Relationship between membrane fatty acid composition and heat resistance of acid and cold stressed Salmonella senftenberg CECT 4384

Abstract

This study evaluates the adaptative response to heat (63 degrees C) and the modifications in membrane fatty acid composition of Salmonella senftenberg after its growth in an acidified medium and after its exposure to combinations of acid and cold stresses. Cells were grown in Brain Heart Infusion (BHI) buffered at pH 7.0 and acidified up to pH 4.5 (fresh cultures) and kept at refrigeration temperature (4 degrees C) for 7 days (refrigerated cultures).

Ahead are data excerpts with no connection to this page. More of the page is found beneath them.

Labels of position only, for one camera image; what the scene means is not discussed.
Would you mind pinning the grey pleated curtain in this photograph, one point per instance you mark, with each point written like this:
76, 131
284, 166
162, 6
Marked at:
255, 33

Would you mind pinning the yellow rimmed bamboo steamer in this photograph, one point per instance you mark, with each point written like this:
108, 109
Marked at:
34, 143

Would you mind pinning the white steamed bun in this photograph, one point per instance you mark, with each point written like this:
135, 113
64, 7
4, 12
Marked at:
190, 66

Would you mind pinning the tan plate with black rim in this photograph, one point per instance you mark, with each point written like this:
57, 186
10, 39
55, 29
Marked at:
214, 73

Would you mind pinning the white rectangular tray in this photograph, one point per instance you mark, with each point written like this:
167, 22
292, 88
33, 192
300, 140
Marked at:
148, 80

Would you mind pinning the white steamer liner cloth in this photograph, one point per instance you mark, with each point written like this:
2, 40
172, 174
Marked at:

The results indicate that previous adaptation to a low pH increased the bacterial heat resistance, but combinations of sublethal stresses reduced S. senftenberg heat tolerance, specially when the growth medium pH was decreased. Acid-adapted cells showed D(63)-values ranging from 3.10 to 6.27 min, while non-acid-adapted cells showed D(63)-values of 1.07 min. As pH decreased, over the pH range studied (7.4-4.5), D(63)-values of the resulting cells increased. However, refrigerated acid-adapted cells showed lower D(63)-values, which ranged from 0.95 to 0.49 min. A linear relationship between the thermotolerance of S. senftenberg cells and the previous growth medium pH was found in both fresh and refrigerated cultures, which allowed us to predict changes in heat resistance of S. senftenberg that occur at any pH value within the range used in the present study in which most foodstuffs are included. Both acidification of the growth medium and refrigeration storage of cells induced modifications in membrane fatty acid composition, which were clearly linked to their heat resistance. Acid-adapted cells, regardless of the pH value of the growth medium, showed the lowest UFA/SFA ratio and a CFA content 1.5-2-fold higher than that observed for non-acid-adapted cells. On the other hand, the UFA/SFA ratio found for S. senftenberg cells exposed to a cold stress was 1.2-1.8-fold higher than that observed for non-refrigerated cultures. This increase in the UFA/SFA ratio was specially high for acid-adapted cells. The highest thermotolerance was observed for cells with low UFA/SFA ratio, and, consequently, having a low membrane fluidity. However, changes observed in CFA content did not explain the great heat sensitivity of refrigerated acid-adapted cells.